Contexte de l'affaire
La présente affaire (qui contient de « nombreux épisodes) concerne :
- Un travailleur handicapé, admis le 2 septembre 2014 à un ESAT, à la suite d'une décision d'orientation de la commission des droits et de l'autonomie des personnes handicapées (CDAPH) constituée au sein de la maison départementale des personnes handicapées (MDPH) ;
- Un contrat de soutien et d'aide par le travail a été signé le 22 septembre 2014 avec une association, par l'intermédiaire de son établissement secondaire l'ESAT ;
- Le 9 avril 2018, le médecin du travail déclare le travail handicapé inapte à son poste, avec dispense d'obligation de recherche de reclassement ;
- Le 17 avril 2018, l'ESAT a sollicité de la MDPH la sortie du travailleur des effectifs de l'ESAT ;
- Le 14 juin 2018, la CDAPH a décidé la sortie du travailleur handicapé des effectifs de l'ESAT ;
- Sur recours gracieux du travailleur, la CDAPH l'a orienté au sein de l'ESAT ;
- Mais le 12 octobre 2018, l'ESAT a informé le travailleur de son refus de le réintégrer ;
- Par la suite, le 7 mars 2019, la CDAPH a renouvelé l'orientation du travailleur handicapé, avec un "accord en ESAT ou au sein de tout autre établissement de même agrément" pour la période du 1er avril 2019 au 31 mars 2024 ;
- Par lettre du 21 mars 2019, l'ESAT a informé le travailleur concerné qu'elle refusait son admission au sein de son établissement ;
- Finalement, le travailleur fait assigner l'association devant le président du tribunal de grande instance, statuant en référé, aux fins de solliciter la condamnation de celle-ci à le réintégrer dans ses effectifs de manière rétroactive et à lui verser sa rémunération depuis le 15 juin 2018.
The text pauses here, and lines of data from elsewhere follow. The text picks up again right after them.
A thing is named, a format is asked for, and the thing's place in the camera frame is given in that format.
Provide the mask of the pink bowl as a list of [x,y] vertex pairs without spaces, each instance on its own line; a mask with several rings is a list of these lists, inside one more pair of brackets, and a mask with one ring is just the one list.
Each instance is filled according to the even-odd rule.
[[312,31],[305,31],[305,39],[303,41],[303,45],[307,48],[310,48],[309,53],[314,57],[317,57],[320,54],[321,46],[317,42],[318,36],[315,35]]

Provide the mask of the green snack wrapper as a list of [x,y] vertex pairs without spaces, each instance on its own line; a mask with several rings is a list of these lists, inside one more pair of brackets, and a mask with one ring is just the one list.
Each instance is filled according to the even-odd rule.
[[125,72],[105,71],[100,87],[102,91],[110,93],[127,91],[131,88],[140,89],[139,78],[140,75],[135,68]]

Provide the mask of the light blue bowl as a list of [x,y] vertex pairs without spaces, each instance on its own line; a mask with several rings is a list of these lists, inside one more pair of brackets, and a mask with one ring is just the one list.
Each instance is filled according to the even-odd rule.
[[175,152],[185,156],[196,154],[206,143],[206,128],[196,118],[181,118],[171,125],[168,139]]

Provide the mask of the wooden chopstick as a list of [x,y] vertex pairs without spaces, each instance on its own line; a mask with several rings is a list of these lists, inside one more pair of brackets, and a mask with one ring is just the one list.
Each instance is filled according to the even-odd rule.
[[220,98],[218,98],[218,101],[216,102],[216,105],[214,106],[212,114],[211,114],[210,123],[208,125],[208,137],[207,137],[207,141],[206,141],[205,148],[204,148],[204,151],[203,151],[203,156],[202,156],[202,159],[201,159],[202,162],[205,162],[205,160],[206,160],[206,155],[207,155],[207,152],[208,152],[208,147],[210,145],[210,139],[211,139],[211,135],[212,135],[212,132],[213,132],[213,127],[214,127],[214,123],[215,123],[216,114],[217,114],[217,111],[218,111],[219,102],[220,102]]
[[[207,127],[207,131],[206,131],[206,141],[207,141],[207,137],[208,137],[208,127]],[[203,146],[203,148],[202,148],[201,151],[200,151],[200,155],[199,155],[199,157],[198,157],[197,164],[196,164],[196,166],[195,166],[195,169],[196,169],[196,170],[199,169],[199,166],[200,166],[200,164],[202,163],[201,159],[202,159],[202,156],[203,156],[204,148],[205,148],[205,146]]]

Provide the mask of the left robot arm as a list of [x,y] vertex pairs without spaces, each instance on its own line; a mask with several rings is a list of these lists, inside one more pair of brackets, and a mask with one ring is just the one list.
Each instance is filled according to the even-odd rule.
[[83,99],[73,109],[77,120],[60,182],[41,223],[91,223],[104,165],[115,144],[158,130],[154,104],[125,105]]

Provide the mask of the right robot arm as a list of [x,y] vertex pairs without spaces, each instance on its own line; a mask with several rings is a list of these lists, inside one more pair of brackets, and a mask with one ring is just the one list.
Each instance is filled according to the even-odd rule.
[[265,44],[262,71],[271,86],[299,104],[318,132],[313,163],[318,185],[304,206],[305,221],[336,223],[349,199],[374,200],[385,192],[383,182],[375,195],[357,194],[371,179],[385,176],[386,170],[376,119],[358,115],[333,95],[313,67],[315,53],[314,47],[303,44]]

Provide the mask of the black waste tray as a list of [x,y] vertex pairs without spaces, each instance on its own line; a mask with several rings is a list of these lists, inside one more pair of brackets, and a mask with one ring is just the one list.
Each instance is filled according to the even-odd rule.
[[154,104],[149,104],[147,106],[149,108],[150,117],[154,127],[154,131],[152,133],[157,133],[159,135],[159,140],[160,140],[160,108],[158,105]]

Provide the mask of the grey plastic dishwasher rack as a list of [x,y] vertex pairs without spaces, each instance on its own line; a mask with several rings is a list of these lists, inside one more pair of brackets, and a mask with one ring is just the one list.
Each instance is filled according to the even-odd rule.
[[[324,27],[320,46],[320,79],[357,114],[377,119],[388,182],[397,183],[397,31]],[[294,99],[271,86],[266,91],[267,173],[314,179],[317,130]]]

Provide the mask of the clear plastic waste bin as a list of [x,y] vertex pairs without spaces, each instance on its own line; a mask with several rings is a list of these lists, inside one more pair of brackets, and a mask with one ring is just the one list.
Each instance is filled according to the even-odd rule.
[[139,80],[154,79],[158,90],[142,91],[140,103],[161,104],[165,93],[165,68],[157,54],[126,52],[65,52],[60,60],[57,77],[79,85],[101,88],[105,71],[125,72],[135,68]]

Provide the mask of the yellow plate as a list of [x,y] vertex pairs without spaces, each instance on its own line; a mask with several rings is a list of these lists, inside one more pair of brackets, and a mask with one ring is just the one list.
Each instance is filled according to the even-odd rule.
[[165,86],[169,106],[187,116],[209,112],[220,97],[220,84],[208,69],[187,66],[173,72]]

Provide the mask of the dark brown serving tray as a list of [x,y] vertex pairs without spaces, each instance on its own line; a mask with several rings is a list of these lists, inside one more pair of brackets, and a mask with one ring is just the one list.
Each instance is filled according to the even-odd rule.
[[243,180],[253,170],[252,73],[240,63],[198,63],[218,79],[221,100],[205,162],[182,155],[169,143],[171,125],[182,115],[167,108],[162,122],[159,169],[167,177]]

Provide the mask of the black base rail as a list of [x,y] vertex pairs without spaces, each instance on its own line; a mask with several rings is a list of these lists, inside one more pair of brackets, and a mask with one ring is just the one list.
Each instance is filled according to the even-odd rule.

La cour d’appel de Nîmes, par arrêt du 2 novembre 2020, donne raison au travailleur handicapé.
Mais l’association décide de se pourvoir en cassation.
La Cour de cassation confirme l’arrêt de la cour d’appel, rejetant à cette occasion le pourvoi formé par l’association, et indiquant à ce titre que :
- Selon l'article R. 344-8 du code de l'action sociale et des familles, les établissements et services d'aide par le travail (ESAT) sont soumis aux règles de la médecine du travail telles que prévues aux articles L. 241-2 et suivants du code du travail, devenus L. 4622-2, L. 4622-3 et L. 4622-4, relatifs aux missions et organisations de la médecine du travail et insérés dans le livre sixième de la quatrième partie du code du travail, intitulé "institutions et organismes de prévention".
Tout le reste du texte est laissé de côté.